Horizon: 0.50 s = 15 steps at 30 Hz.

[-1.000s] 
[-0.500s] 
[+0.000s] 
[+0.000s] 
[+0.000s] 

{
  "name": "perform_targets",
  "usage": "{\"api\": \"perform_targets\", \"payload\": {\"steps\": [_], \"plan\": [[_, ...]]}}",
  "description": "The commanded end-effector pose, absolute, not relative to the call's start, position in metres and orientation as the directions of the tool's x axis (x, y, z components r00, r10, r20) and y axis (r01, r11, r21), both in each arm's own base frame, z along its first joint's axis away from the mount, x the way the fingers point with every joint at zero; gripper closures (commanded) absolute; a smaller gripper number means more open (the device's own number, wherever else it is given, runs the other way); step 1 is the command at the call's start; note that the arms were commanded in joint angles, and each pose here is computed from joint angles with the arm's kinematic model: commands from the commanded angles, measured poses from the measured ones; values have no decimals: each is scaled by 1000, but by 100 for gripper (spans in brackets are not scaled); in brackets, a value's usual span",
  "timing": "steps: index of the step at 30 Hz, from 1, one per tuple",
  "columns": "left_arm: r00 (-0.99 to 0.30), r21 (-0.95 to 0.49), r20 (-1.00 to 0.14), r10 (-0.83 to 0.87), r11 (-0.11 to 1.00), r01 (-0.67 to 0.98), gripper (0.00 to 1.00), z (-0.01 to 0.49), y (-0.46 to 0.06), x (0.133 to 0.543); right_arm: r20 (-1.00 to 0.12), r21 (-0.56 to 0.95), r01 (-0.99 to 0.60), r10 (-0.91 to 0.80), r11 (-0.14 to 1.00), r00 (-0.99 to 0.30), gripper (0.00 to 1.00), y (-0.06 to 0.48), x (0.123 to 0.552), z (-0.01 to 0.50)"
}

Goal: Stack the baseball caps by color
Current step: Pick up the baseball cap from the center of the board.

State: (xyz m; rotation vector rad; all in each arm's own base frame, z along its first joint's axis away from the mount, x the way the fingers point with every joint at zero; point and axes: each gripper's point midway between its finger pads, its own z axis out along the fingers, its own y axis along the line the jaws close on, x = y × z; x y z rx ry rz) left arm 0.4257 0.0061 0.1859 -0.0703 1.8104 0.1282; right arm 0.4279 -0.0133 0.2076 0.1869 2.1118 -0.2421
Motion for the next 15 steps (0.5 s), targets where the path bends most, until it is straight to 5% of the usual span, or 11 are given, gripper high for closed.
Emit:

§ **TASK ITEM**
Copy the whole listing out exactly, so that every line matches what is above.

§ **SOLUTION FOR THIS TASK**
Horizon: 0.50 s = 15 steps at 30 Hz.

[-1.000s] 
[-0.500s] 
[+0.000s] 
[+0.000s] 
[+0.000s] 

{
  "name": "perform_targets",
  "usage": "{\"api\": \"perform_targets\", \"payload\": {\"steps\": [_], \"plan\": [[_, ...]]}}",
  "description": "The commanded end-effector pose, absolute, not relative to the call's start, position in metres and orientation as the directions of the tool's x axis (x, y, z components r00, r10, r20) and y axis (r01, r11, r21), both in each arm's own base frame, z along its first joint's axis away from the mount, x the way the fingers point with every joint at zero; gripper closures (commanded) absolute; a smaller gripper number means more open (the device's own number, wherever else it is given, runs the other way); step 1 is the command at the call's start; note that the arms were commanded in joint angles, and each pose here is computed from joint angles with the arm's kinematic model: commands from the commanded angles, measured poses from the measured ones; values have no decimals: each is scaled by 1000, but by 100 for gripper (spans in brackets are not scaled); in brackets, a value's usual span",
  "timing": "steps: index of the step at 30 Hz, from 1, one per tuple",
  "columns": "left_arm: r00 (-0.99 to 0.30), r21 (-0.95 to 0.49), r20 (-1.00 to 0.14), r10 (-0.83 to 0.87), r11 (-0.11 to 1.00), r01 (-0.67 to 0.98), gripper (0.00 to 1.00), z (-0.01 to 0.49), y (-0.46 to 0.06), x (0.133 to 0.543); right_arm: r20 (-1.00 to 0.12), r21 (-0.56 to 0.95), r01 (-0.99 to 0.60), r10 (-0.91 to 0.80), r11 (-0.14 to 1.00), r00 (-0.99 to 0.30), gripper (0.00 to 1.00), y (-0.06 to 0.48), x (0.123 to 0.552), z (-0.01 to 0.50)"
}

Goal: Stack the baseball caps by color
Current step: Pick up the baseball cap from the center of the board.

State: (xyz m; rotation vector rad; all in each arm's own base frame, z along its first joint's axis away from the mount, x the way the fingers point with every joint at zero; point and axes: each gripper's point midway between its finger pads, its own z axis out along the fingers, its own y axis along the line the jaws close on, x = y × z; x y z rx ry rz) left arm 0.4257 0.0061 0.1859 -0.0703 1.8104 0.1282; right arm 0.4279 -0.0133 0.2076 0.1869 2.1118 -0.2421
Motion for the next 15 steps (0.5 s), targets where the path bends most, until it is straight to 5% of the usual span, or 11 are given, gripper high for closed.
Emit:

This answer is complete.